Ranva Gooden: You Can Still Do What You Want With MS
After moving to California in her mid-20s, Ranva Gooden was in the midst of her career. With a master’s degree in Human Resource Management and her mind set in becoming one of the best in her field, Ranva’s career quickly came to a halt. At the age of 29, she was young, active and ready to take the world by storm, but when a routine eye checkup became the longest 48 hrs of her life, she began to learn more about herself.
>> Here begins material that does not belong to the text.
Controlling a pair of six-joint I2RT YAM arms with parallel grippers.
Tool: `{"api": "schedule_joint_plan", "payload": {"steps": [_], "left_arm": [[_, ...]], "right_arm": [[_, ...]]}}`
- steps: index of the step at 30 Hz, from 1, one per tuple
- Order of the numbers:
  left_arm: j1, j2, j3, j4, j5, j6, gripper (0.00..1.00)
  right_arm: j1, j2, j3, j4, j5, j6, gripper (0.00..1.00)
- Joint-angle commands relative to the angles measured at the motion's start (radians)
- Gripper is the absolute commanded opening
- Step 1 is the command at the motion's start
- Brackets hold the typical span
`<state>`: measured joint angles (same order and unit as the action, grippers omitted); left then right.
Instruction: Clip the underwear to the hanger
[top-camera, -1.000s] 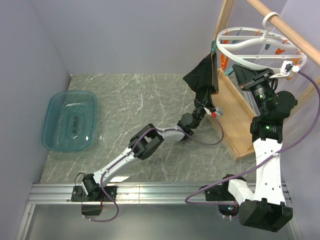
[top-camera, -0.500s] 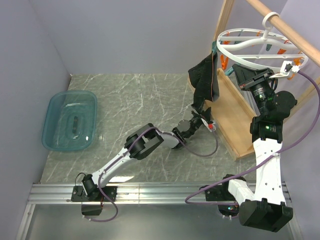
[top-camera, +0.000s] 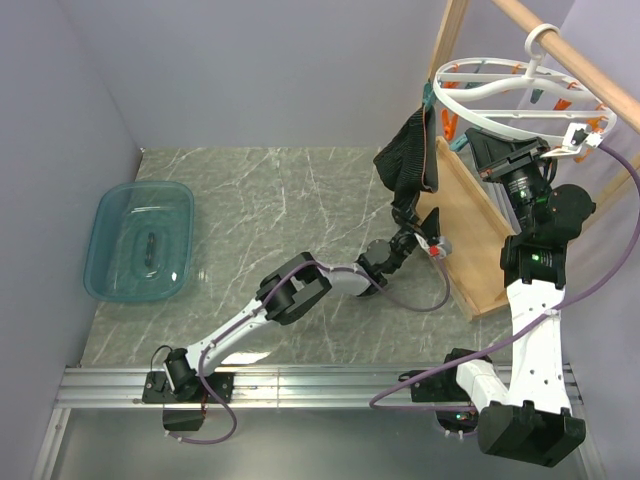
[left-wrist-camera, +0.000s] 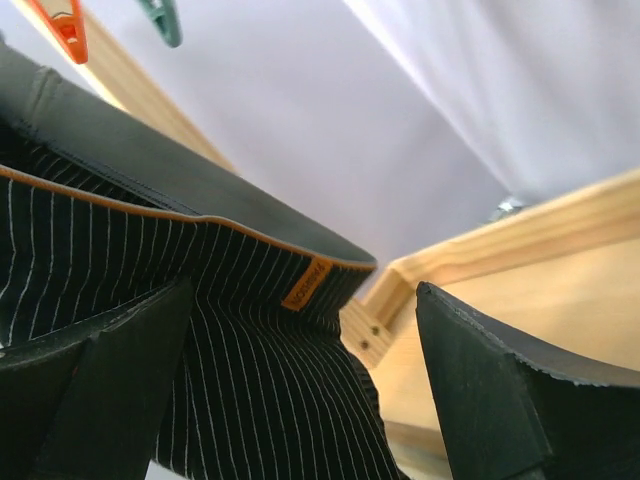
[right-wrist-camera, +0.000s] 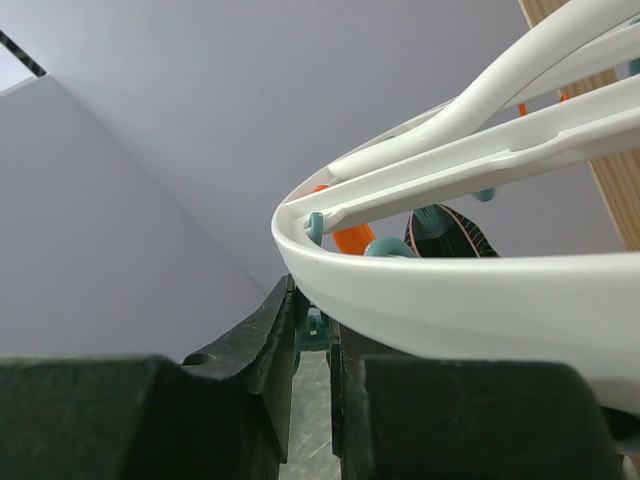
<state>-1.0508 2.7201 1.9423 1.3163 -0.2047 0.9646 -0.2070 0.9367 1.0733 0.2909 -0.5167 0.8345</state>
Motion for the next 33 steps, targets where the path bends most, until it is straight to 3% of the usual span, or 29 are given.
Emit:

While living out in California, Ranva began having some pain in her left eye and would occasionally place a hot pad or a warm cloth to ease the pain. As a week went on and her vision became more impaired, it was time to see a doctor. What she thought would be a routine eye exam and a prescription for eye drops became a two day period of worrying. As her doctor instructed her to read an eye chart with her left eye closed, Ranva could see perfectly. When trying to read the chart with her right eye closed, it was as if the lights had been turned off in the room. She was referred to the E.R. to receive an MRI and was taken to see an ophthalmologist. This was her first time hearing that she could have symptoms of MS.
The ophthalmologist referred her to a neurologist who confirmed that she did in fact have multiple sclerosis. At the time, Ranva did not know about MS. It was something that she had heard of, but had never directly affected her in anyway. After making a phone call to her mother, her mother immediately flew from South Carolina out to California to care for her daughter. With Ranva under medication and going through her first treatments, it was comforting to have her mother was there to do the research, find out better ways to adjust to her daily activities and discover places where she could have the proper MS testing done. “My mother has been a great care partner. She will tell people ‘We have MS’,” says Ranva.
Now living in Columbia, SC, Ranva and her mother have become major contributors to the Greater Carolinas Chapter in the Columbia area. While raising money through fundraisers and attending the Columbia Walk MS event every year, Ranva’s mother has become one of the facilitators for the caregivers for the African Americans Living with MS Conference this year. She also helped start Ranva’s first support group after two years of living back in South Carolina.
Even after having to make adjusments to her career, her daily activities and the hot humid weather of South Carolina, Ranva would never say anything negative about MS. “I realized it was the best thing that could of ever happened to me. It was like my coming out stage. I became more talkative and I became an MS advocate overnight. I wanted people to know more, because there is so much more to a person than MS,” she says.
Now 36, Ranva has now been able to put a lot of pieces together from her previous years before MS. Going through high school with headaches so bad she would sometimes cry herself to sleep and wondering why she would have so much fatigue after a workout compared to others, they were finally answered after her diagnosis. She works as an administrator for a local church and is a constant MS advocate for the Greater Carolinas Chapter, Ranva will always keep moving.
“People think when they are diagnosed with MS their whole life ends. You can keep moving; you can keep going with MS. You might have to change the way you do things, but you can still do the things you love.”